Start of RECORDS FOR PROCESSING
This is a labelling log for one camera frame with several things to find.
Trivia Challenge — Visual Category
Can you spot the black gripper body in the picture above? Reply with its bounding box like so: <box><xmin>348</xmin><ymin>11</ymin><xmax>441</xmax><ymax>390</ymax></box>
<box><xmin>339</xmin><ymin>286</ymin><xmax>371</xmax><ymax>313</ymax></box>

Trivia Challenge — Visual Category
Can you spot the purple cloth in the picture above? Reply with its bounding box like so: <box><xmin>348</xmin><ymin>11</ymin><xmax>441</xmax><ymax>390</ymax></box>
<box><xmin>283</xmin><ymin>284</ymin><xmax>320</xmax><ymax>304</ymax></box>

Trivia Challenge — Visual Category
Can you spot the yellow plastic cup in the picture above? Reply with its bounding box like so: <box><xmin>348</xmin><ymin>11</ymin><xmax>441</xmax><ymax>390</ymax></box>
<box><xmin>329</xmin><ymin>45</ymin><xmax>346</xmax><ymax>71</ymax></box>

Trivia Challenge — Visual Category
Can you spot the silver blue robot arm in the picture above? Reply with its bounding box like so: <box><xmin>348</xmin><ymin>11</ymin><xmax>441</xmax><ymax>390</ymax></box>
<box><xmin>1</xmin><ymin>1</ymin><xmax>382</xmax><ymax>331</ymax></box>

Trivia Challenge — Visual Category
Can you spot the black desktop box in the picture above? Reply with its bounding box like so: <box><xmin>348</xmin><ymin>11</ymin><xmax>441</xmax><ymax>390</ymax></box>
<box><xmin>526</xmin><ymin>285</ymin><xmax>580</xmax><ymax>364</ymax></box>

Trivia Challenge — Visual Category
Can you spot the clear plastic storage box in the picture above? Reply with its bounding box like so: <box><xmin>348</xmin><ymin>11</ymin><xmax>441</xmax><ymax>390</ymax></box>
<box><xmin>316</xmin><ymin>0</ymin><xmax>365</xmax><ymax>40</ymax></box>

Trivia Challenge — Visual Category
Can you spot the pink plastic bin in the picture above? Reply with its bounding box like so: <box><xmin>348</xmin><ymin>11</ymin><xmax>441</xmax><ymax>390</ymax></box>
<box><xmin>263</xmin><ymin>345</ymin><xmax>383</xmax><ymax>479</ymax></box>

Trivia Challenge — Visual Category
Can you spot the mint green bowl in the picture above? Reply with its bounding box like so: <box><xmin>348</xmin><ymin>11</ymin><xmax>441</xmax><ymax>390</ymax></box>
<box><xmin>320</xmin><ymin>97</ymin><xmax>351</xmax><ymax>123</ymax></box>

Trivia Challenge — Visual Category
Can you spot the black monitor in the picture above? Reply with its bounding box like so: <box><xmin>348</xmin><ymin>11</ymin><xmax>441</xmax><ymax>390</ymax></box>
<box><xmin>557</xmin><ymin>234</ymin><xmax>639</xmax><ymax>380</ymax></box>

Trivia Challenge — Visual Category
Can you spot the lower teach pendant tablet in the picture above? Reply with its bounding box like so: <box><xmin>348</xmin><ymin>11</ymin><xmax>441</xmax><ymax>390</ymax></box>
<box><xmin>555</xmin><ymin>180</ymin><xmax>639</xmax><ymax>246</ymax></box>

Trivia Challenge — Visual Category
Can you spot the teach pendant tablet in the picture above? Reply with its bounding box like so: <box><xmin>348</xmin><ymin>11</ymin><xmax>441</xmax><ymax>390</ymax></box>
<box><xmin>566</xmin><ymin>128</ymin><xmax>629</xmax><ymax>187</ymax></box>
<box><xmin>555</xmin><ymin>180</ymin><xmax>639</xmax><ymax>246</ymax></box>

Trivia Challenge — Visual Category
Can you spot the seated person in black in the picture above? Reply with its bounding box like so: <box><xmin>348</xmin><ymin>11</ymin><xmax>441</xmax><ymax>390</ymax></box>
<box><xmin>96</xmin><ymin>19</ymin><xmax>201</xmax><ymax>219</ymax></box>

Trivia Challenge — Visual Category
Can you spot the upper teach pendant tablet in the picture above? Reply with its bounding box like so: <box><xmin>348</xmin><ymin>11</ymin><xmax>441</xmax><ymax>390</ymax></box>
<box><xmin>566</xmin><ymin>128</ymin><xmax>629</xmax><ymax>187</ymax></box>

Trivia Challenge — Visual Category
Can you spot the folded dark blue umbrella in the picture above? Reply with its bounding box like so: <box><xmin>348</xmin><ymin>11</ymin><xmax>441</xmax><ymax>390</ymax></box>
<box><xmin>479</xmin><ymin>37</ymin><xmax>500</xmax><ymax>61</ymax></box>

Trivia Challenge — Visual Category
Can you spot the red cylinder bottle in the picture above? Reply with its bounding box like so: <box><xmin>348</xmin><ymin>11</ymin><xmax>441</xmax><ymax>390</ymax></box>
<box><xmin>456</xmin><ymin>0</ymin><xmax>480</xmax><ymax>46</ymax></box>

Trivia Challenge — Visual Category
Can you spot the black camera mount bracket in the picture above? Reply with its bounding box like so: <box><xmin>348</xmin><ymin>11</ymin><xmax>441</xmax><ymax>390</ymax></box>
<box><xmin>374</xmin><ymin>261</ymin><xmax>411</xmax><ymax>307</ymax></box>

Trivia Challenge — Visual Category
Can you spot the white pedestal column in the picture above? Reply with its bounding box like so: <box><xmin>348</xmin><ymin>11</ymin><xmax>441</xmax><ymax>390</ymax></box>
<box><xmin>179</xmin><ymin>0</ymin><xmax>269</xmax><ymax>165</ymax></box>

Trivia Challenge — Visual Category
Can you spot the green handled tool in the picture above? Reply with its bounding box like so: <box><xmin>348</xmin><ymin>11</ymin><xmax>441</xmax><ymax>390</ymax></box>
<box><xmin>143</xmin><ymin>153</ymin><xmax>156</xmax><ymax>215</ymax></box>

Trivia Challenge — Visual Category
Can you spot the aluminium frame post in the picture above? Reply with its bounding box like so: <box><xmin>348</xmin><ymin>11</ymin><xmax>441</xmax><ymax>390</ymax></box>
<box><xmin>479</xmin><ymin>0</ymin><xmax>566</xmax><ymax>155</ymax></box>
End of RECORDS FOR PROCESSING
GOAL OF THE EXERCISE
The records above are to be written out again word for word.

ANSWER TO THE EXERCISE
This is a labelling log for one camera frame with several things to find.
Trivia Challenge — Visual Category
Can you spot the black gripper body in the picture above? Reply with its bounding box like so: <box><xmin>348</xmin><ymin>11</ymin><xmax>441</xmax><ymax>390</ymax></box>
<box><xmin>339</xmin><ymin>286</ymin><xmax>371</xmax><ymax>313</ymax></box>

Trivia Challenge — Visual Category
Can you spot the purple cloth in the picture above? Reply with its bounding box like so: <box><xmin>348</xmin><ymin>11</ymin><xmax>441</xmax><ymax>390</ymax></box>
<box><xmin>283</xmin><ymin>284</ymin><xmax>320</xmax><ymax>304</ymax></box>

Trivia Challenge — Visual Category
Can you spot the yellow plastic cup in the picture above? Reply with its bounding box like so: <box><xmin>348</xmin><ymin>11</ymin><xmax>441</xmax><ymax>390</ymax></box>
<box><xmin>329</xmin><ymin>45</ymin><xmax>346</xmax><ymax>71</ymax></box>

Trivia Challenge — Visual Category
Can you spot the silver blue robot arm in the picture above? Reply with its bounding box like so: <box><xmin>348</xmin><ymin>11</ymin><xmax>441</xmax><ymax>390</ymax></box>
<box><xmin>1</xmin><ymin>1</ymin><xmax>382</xmax><ymax>331</ymax></box>

Trivia Challenge — Visual Category
Can you spot the black desktop box in the picture above? Reply with its bounding box like so: <box><xmin>348</xmin><ymin>11</ymin><xmax>441</xmax><ymax>390</ymax></box>
<box><xmin>526</xmin><ymin>285</ymin><xmax>580</xmax><ymax>364</ymax></box>

Trivia Challenge — Visual Category
Can you spot the clear plastic storage box in the picture above? Reply with its bounding box like so: <box><xmin>348</xmin><ymin>11</ymin><xmax>441</xmax><ymax>390</ymax></box>
<box><xmin>316</xmin><ymin>0</ymin><xmax>365</xmax><ymax>40</ymax></box>

Trivia Challenge — Visual Category
Can you spot the pink plastic bin in the picture above? Reply with its bounding box like so: <box><xmin>348</xmin><ymin>11</ymin><xmax>441</xmax><ymax>390</ymax></box>
<box><xmin>263</xmin><ymin>345</ymin><xmax>383</xmax><ymax>479</ymax></box>

Trivia Challenge — Visual Category
Can you spot the mint green bowl in the picture above? Reply with its bounding box like so: <box><xmin>348</xmin><ymin>11</ymin><xmax>441</xmax><ymax>390</ymax></box>
<box><xmin>320</xmin><ymin>97</ymin><xmax>351</xmax><ymax>123</ymax></box>

Trivia Challenge — Visual Category
Can you spot the black monitor in the picture above? Reply with its bounding box like so: <box><xmin>348</xmin><ymin>11</ymin><xmax>441</xmax><ymax>390</ymax></box>
<box><xmin>557</xmin><ymin>234</ymin><xmax>639</xmax><ymax>380</ymax></box>

Trivia Challenge — Visual Category
Can you spot the lower teach pendant tablet in the picture above? Reply with its bounding box like so: <box><xmin>348</xmin><ymin>11</ymin><xmax>441</xmax><ymax>390</ymax></box>
<box><xmin>555</xmin><ymin>180</ymin><xmax>639</xmax><ymax>246</ymax></box>

Trivia Challenge — Visual Category
Can you spot the teach pendant tablet in the picture above? Reply with its bounding box like so: <box><xmin>348</xmin><ymin>11</ymin><xmax>441</xmax><ymax>390</ymax></box>
<box><xmin>566</xmin><ymin>128</ymin><xmax>629</xmax><ymax>187</ymax></box>
<box><xmin>555</xmin><ymin>180</ymin><xmax>639</xmax><ymax>246</ymax></box>

Trivia Challenge — Visual Category
Can you spot the seated person in black in the picture above? Reply with its bounding box like so: <box><xmin>348</xmin><ymin>11</ymin><xmax>441</xmax><ymax>390</ymax></box>
<box><xmin>96</xmin><ymin>19</ymin><xmax>201</xmax><ymax>219</ymax></box>

Trivia Challenge — Visual Category
Can you spot the upper teach pendant tablet in the picture above? Reply with its bounding box like so: <box><xmin>348</xmin><ymin>11</ymin><xmax>441</xmax><ymax>390</ymax></box>
<box><xmin>566</xmin><ymin>128</ymin><xmax>629</xmax><ymax>187</ymax></box>

Trivia Challenge — Visual Category
Can you spot the folded dark blue umbrella in the picture above? Reply with its bounding box like so: <box><xmin>348</xmin><ymin>11</ymin><xmax>441</xmax><ymax>390</ymax></box>
<box><xmin>479</xmin><ymin>37</ymin><xmax>500</xmax><ymax>61</ymax></box>

Trivia Challenge — Visual Category
Can you spot the red cylinder bottle in the picture above? Reply with its bounding box like so: <box><xmin>348</xmin><ymin>11</ymin><xmax>441</xmax><ymax>390</ymax></box>
<box><xmin>456</xmin><ymin>0</ymin><xmax>480</xmax><ymax>46</ymax></box>

Trivia Challenge — Visual Category
Can you spot the black camera mount bracket in the picture above? Reply with its bounding box like so: <box><xmin>348</xmin><ymin>11</ymin><xmax>441</xmax><ymax>390</ymax></box>
<box><xmin>374</xmin><ymin>261</ymin><xmax>411</xmax><ymax>307</ymax></box>

Trivia Challenge — Visual Category
Can you spot the white pedestal column in the picture above? Reply with its bounding box like so: <box><xmin>348</xmin><ymin>11</ymin><xmax>441</xmax><ymax>390</ymax></box>
<box><xmin>179</xmin><ymin>0</ymin><xmax>269</xmax><ymax>165</ymax></box>

Trivia Challenge — Visual Category
Can you spot the green handled tool in the picture above? Reply with its bounding box like so: <box><xmin>348</xmin><ymin>11</ymin><xmax>441</xmax><ymax>390</ymax></box>
<box><xmin>143</xmin><ymin>153</ymin><xmax>156</xmax><ymax>215</ymax></box>

Trivia Challenge — Visual Category
Can you spot the aluminium frame post in the picture above? Reply with its bounding box like so: <box><xmin>348</xmin><ymin>11</ymin><xmax>441</xmax><ymax>390</ymax></box>
<box><xmin>479</xmin><ymin>0</ymin><xmax>566</xmax><ymax>155</ymax></box>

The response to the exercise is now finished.